======== Provided material ========

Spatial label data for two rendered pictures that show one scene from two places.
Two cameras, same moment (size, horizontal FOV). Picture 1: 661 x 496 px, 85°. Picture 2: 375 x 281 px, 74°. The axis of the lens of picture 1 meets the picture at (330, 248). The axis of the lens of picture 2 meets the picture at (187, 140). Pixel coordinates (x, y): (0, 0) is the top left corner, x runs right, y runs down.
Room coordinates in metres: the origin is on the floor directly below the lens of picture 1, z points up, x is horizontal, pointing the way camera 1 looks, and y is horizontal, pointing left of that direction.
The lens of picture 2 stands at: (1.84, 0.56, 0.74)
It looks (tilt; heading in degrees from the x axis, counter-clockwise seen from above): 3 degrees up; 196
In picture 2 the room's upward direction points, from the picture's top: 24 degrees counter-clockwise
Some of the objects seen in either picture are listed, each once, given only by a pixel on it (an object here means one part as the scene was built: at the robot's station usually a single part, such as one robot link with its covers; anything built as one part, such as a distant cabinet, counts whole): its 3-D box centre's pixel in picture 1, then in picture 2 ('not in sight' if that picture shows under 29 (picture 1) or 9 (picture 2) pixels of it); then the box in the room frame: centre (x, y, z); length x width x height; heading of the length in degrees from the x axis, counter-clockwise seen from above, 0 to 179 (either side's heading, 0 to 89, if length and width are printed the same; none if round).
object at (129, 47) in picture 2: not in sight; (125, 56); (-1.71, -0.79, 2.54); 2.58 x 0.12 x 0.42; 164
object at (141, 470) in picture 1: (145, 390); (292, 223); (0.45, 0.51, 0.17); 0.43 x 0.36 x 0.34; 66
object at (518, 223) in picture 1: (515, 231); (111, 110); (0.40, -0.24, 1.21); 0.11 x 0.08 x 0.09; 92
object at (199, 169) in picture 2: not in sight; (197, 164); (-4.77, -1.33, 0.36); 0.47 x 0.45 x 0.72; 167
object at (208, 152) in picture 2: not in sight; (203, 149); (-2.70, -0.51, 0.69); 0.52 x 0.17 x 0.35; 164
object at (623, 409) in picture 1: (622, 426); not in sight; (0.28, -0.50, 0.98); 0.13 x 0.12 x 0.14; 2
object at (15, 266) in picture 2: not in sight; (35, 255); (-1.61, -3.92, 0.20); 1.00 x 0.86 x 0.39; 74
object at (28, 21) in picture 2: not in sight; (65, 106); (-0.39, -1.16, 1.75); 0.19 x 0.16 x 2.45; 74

========

**Problem to work on:** Select every line of the records holding the string "scene".

**Exercise answer:**
Spatial label data for two rendered pictures that show one scene from two places.
Some of the objects seen in either picture are listed, each once, given only by a pixel on it (an object here means one part as the scene was built: at the robot's station usually a single part, such as one robot link with its covers; anything built as one part, such as a distant cabinet, counts whole): its 3-D box centre's pixel in picture 1, then in picture 2 ('not in sight' if that picture shows under 29 (picture 1) or 9 (picture 2) pixels of it); then the box in the room frame: centre (x, y, z); length x width x height; heading of the length in degrees from the x axis, counter-clockwise seen from above, 0 to 179 (either side's heading, 0 to 89, if length and width are printed the same; none if round).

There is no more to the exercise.